Wie die Anekdoten von Dorothea Henauer und Werner Kägi gibt es viele Geschichten über den berühmten Staatsrechtler und Dozenten Zaccaria Giacometti. Versammelt sind sie in einem neuen Buch, das Andreas Kley, Ordinarius für öffentliches Recht an der UZH, unter dem Titel: «Von Stampa nach Zürich. Der Staatsrechtler Zaccaria Giacometti, sein Leben und Werk und seine Bergeller Künsterfamilie» veröffentlicht hat.
Fragt man Andreas Kley, warum er eine umfangreiche Monographie über Zaccaria Giacometti (1893-1970) verfasst hat, nennt er die Faszination, die der grosse Staatsrechtler auf ihn ausgeübt habe. Giacometti sei gradlinig und nicht korrumpierbar gewesen. In der Zeit, als das autoritäre Denken auch in der Schweiz viele Sympathisanten hatte, blieb er ein Verfechter des Liberalismus und des Rechtsstaates, der gegen jede autoritäre Herrschaft skeptisch eingestellt war und stets die Demokratie verteidigte.
«Seine Person verkörpert für mich ein Ideal», sagt Kley und vermutet, dass Giacometti heute noch mehr anecken würde, als er das in seiner Zeit getan hat, weil er stets eine liberale Denkweise vertreten hat. «Im Unterschied zu seinen Professorenkollegen an den Rechtfakultäten machte die Treue zum eigenen Denken aus ihm einen Nonkonformisten.»
Kley würdigt in seinem Buch den Rechtsgelehrten Giacometti, geht aber auch ausführlich den Spuren seiner Herkunft im Bergell nach. Zaccaria war der Cousin des bekannten Künstlers Alberto Giacometti. Giovanni Giacometti, ebenfalls ein Künstler, war ein Cousin zweiten Grades und angeheirateter Onkel von Zaccaria. Der Architekt Bruno Giaocmetti war ebenfalls ein Cousin wie auch der Designer Diego Giacometti. Als Waise (ab 11 Jahren) wuchs er mit seinen Cousins zusammen auf und stand Giovanni und Alberto immer wieder Modell.

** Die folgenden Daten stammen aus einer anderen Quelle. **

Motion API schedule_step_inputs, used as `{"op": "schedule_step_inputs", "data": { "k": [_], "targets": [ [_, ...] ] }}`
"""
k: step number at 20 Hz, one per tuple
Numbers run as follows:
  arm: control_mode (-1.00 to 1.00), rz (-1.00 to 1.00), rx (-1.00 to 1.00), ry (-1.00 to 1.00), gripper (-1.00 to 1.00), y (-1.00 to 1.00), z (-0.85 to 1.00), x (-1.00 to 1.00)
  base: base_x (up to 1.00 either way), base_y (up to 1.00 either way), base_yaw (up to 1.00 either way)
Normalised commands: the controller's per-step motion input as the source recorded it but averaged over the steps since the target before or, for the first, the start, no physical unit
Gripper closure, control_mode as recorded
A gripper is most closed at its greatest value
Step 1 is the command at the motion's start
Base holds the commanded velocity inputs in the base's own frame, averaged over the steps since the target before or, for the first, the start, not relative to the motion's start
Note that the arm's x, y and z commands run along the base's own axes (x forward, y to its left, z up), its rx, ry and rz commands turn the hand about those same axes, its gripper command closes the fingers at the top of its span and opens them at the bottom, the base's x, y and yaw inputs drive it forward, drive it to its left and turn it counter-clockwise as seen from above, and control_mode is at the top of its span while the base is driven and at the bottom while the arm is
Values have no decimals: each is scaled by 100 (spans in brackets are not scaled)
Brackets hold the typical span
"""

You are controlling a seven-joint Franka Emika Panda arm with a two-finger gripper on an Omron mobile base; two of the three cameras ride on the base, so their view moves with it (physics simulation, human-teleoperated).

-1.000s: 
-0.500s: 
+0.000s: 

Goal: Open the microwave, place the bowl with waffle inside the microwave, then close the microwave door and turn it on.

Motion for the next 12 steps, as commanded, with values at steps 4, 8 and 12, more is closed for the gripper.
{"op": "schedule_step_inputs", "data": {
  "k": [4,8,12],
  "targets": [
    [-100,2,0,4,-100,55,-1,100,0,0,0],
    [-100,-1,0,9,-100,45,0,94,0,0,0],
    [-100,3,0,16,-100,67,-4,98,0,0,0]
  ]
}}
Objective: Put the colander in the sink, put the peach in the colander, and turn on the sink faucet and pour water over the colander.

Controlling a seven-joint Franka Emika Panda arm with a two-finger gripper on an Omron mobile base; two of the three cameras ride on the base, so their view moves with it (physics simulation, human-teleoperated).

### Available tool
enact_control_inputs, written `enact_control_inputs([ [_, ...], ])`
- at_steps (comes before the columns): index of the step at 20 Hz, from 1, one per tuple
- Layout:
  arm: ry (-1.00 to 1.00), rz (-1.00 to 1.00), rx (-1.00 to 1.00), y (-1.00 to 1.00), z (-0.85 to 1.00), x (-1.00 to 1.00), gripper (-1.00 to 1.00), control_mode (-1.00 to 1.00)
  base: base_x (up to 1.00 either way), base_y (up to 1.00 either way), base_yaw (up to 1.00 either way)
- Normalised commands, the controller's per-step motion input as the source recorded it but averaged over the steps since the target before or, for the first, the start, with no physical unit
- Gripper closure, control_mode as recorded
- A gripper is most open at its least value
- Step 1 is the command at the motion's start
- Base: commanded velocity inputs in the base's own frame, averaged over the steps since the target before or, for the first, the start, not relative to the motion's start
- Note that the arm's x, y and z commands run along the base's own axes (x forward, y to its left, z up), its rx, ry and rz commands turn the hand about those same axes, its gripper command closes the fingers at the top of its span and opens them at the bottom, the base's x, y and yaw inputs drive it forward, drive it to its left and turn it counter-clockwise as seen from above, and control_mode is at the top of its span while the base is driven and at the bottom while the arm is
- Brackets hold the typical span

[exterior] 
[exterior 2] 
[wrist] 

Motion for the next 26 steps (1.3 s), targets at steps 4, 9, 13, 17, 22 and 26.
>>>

Kein Staatsrechtslehrer der Welt ist von so berühmten Künstlern so häufig gezeichnet und gemalt worden.
Am kommenden Montag findet am Rechtswissenschaftlichen Institut die öffentliche Buchvernissage statt: 19. Mai 2014, 18.15 Uhr, Rämistrasse 74, Hörsaal G 041 im 1. Stock.
Eine weitere Buchvernissage findet im Bergell statt.